ACTIVITY :: An exact repetition of the data below, without images, is the expected answer.

Segment Start: GIVEN INFORMATION

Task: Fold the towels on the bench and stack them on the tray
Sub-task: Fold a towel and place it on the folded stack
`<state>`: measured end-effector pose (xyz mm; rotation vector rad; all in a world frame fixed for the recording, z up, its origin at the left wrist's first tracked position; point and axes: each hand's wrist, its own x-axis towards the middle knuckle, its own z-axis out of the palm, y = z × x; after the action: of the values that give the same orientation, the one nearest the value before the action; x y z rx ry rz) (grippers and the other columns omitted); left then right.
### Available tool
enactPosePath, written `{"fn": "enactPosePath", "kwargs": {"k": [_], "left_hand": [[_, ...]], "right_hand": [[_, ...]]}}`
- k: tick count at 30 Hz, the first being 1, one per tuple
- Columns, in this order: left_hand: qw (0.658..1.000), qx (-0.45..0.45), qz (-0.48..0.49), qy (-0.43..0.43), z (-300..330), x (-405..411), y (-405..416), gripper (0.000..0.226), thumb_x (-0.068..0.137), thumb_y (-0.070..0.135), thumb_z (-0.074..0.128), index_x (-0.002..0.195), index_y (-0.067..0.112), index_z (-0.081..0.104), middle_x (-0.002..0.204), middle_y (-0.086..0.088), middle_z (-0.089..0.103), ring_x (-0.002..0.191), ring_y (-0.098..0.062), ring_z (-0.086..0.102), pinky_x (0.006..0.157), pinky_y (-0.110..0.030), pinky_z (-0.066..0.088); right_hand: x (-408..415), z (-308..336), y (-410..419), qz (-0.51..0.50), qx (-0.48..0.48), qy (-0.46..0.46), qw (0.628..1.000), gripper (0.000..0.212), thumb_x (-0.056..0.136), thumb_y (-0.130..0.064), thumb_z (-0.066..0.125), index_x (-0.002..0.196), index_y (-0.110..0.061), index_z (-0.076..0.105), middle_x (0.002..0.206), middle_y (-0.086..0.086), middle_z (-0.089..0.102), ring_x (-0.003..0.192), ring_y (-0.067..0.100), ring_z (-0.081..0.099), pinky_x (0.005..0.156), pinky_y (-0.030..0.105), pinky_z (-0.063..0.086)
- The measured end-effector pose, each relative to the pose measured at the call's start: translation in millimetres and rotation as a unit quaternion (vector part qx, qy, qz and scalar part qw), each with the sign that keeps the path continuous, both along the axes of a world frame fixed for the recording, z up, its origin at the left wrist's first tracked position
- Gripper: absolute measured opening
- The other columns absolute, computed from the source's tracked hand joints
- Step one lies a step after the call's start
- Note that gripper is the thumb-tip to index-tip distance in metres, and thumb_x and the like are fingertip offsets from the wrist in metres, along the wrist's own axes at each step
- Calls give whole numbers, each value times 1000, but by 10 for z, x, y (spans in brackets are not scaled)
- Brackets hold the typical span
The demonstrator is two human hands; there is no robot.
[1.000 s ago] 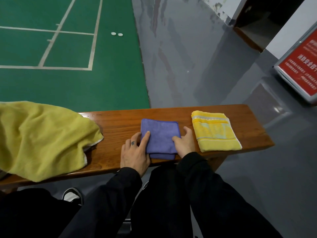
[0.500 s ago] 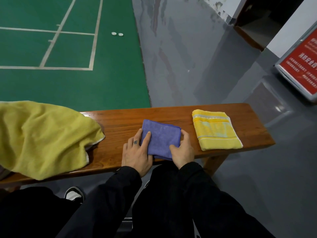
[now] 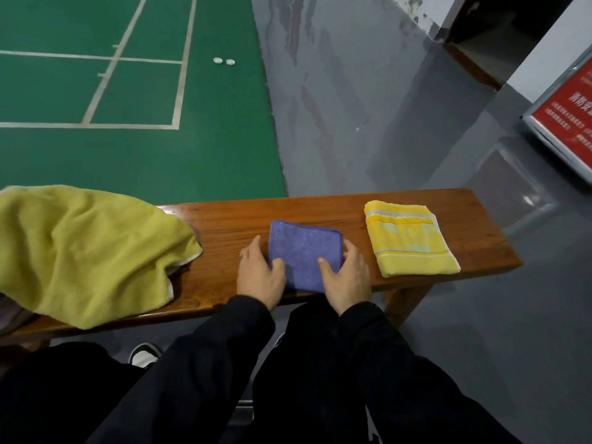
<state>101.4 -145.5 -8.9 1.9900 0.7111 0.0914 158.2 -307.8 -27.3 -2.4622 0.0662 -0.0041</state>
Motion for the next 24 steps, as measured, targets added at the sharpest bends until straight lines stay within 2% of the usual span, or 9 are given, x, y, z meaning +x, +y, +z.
{"fn": "enactPosePath", "kwargs": {"k": [3,6,8,10,12,14,17,21,24], "left_hand": [[982,-166,87,31,106,212,-64,78,82,24,82,145,2,43,120,-6,61,116,-29,61,102,-37,48],[944,-311,98,46,197,299,-135,32,81,10,78,109,1,67,112,-20,72,93,-29,69,87,-43,58],[920,-378,96,32,358,267,-211,18,82,9,70,98,0,69,104,-23,73,89,-32,70,82,-45,58],[889,-450,87,16,506,231,-268,24,85,15,64,102,-2,69,100,-21,73,88,-32,68,78,-40,56],[828,-558,53,10,690,192,-336,37,88,19,56,113,-6,67,109,-24,72,98,-36,68,90,-41,55],[787,-617,16,18,821,173,-386,45,90,21,50,121,-8,65,118,-25,69,105,-37,67,98,-43,51],[763,-646,-16,35,827,210,-431,55,89,23,51,135,-7,57,133,-25,62,116,-39,61,108,-47,44],[736,-674,-42,33,725,291,-615,52,96,28,54,140,0,56,139,-22,60,128,-36,58,113,-46,42],[808,-582,-89,14,591,333,-900,41,97,15,63,135,1,58,124,-19,70,111,-32,69,85,-38,61]], "right_hand": [[3,41,18,32,-49,31,998,80,89,-58,68,153,-23,38,146,5,50,131,29,47,110,42,40],[101,34,3,19,17,59,998,84,86,-58,72,154,-25,35,144,5,52,129,28,51,110,44,43],[158,48,-62,0,140,101,985,85,86,-49,77,156,-25,33,138,5,57,120,23,59,103,42,49],[154,127,-135,-17,286,143,947,81,90,-35,78,156,-21,33,136,7,58,115,19,62,94,34,52],[143,223,-222,-16,413,173,894,68,93,-28,74,150,-13,42,134,12,64,116,22,65,92,32,54],[130,317,-367,0,514,204,833,63,91,-38,75,143,-8,55,132,14,68,121,30,66,102,42,53],[79,496,-649,13,596,261,759,58,97,-42,66,141,-5,58,139,18,63,131,35,59,114,49,43],[105,695,-982,-14,563,215,798,38,97,-20,64,129,0,66,126,18,71,114,30,70,96,39,57],[270,766,-1245,-56,506,138,850,26,99,-16,64,116,2,72,110,15,77,94,24,75,77,28,60]]}}
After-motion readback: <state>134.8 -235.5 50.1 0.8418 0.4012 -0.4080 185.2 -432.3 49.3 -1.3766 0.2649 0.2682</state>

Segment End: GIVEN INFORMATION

SOLUTION ::
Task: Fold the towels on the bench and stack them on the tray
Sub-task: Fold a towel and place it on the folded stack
`<state>`: measured end-effector pose (xyz mm; rotation vector rad; all in a world frame fixed for the recording, z up, its origin at the left wrist's first tracked position; point and axes: each hand's wrist, its own x-axis towards the middle knuckle, its own z-axis out of the palm, y = z × x; after the action: of the values that give the same orientation, the one nearest the value before the action; x y z rx ry rz) (grippers and the other columns omitted); left then right.
### Available tool
enactPosePath, written `{"fn": "enactPosePath", "kwargs": {"k": [_], "left_hand": [[_, ...]], "right_hand": [[_, ...]]}}`
- k: tick count at 30 Hz, the first being 1, one per tuple
- Columns, in this order: left_hand: qw (0.658..1.000), qx (-0.45..0.45), qz (-0.48..0.49), qy (-0.43..0.43), z (-300..330), x (-405..411), y (-405..416), gripper (0.000..0.226), thumb_x (-0.068..0.137), thumb_y (-0.070..0.135), thumb_z (-0.074..0.128), index_x (-0.002..0.195), index_y (-0.067..0.112), index_z (-0.081..0.104), middle_x (-0.002..0.204), middle_y (-0.086..0.088), middle_z (-0.089..0.103), ring_x (-0.002..0.191), ring_y (-0.098..0.062), ring_z (-0.086..0.102), pinky_x (0.006..0.157), pinky_y (-0.110..0.030), pinky_z (-0.066..0.088); right_hand: x (-408..415), z (-308..336), y (-410..419), qz (-0.51..0.50), qx (-0.48..0.48), qy (-0.46..0.46), qw (0.628..1.000), gripper (0.000..0.212), thumb_x (-0.056..0.136), thumb_y (-0.130..0.064), thumb_z (-0.066..0.125), index_x (-0.002..0.196), index_y (-0.110..0.061), index_z (-0.076..0.105), middle_x (0.002..0.206), middle_y (-0.086..0.086), middle_z (-0.089..0.102), ring_x (-0.003..0.192), ring_y (-0.067..0.100), ring_z (-0.081..0.099), pinky_x (0.005..0.156), pinky_y (-0.030..0.105), pinky_z (-0.063..0.086)
- The measured end-effector pose, each relative to the pose measured at the call's start: translation in millimetres and rotation as a unit quaternion (vector part qx, qy, qz and scalar part qw), each with the sign that keeps the path continuous, both along the axes of a world frame fixed for the recording, z up, its origin at the left wrist's first tracked position
- Gripper: absolute measured opening
- The other columns absolute, computed from the source's tracked hand joints
- Step one lies a step after the call's start
- Note that gripper is the thumb-tip to index-tip distance in metres, and thumb_x and the like are fingertip offsets from the wrist in metres, along the wrist's own axes at each step
- Calls give whole numbers, each value times 1000, but by 10 for z, x, y (spans in brackets are not scaled)
- Brackets hold the typical span
The demonstrator is two human hands; there is no robot.
[1.000 s ago] 
[0.500 s ago] 
[now] 
<state>101.4 -145.5 -8.9 1.9900 0.7111 0.0914 158.2 -307.8 -27.3 -2.4622 0.0662 -0.0041</state>
Motion for the next 24 steps, as measured, targets added at the sharpest bends until straight lines stay within 2% of the usual span, or 9 are given, x, y, z meaning +x, +y, +z.
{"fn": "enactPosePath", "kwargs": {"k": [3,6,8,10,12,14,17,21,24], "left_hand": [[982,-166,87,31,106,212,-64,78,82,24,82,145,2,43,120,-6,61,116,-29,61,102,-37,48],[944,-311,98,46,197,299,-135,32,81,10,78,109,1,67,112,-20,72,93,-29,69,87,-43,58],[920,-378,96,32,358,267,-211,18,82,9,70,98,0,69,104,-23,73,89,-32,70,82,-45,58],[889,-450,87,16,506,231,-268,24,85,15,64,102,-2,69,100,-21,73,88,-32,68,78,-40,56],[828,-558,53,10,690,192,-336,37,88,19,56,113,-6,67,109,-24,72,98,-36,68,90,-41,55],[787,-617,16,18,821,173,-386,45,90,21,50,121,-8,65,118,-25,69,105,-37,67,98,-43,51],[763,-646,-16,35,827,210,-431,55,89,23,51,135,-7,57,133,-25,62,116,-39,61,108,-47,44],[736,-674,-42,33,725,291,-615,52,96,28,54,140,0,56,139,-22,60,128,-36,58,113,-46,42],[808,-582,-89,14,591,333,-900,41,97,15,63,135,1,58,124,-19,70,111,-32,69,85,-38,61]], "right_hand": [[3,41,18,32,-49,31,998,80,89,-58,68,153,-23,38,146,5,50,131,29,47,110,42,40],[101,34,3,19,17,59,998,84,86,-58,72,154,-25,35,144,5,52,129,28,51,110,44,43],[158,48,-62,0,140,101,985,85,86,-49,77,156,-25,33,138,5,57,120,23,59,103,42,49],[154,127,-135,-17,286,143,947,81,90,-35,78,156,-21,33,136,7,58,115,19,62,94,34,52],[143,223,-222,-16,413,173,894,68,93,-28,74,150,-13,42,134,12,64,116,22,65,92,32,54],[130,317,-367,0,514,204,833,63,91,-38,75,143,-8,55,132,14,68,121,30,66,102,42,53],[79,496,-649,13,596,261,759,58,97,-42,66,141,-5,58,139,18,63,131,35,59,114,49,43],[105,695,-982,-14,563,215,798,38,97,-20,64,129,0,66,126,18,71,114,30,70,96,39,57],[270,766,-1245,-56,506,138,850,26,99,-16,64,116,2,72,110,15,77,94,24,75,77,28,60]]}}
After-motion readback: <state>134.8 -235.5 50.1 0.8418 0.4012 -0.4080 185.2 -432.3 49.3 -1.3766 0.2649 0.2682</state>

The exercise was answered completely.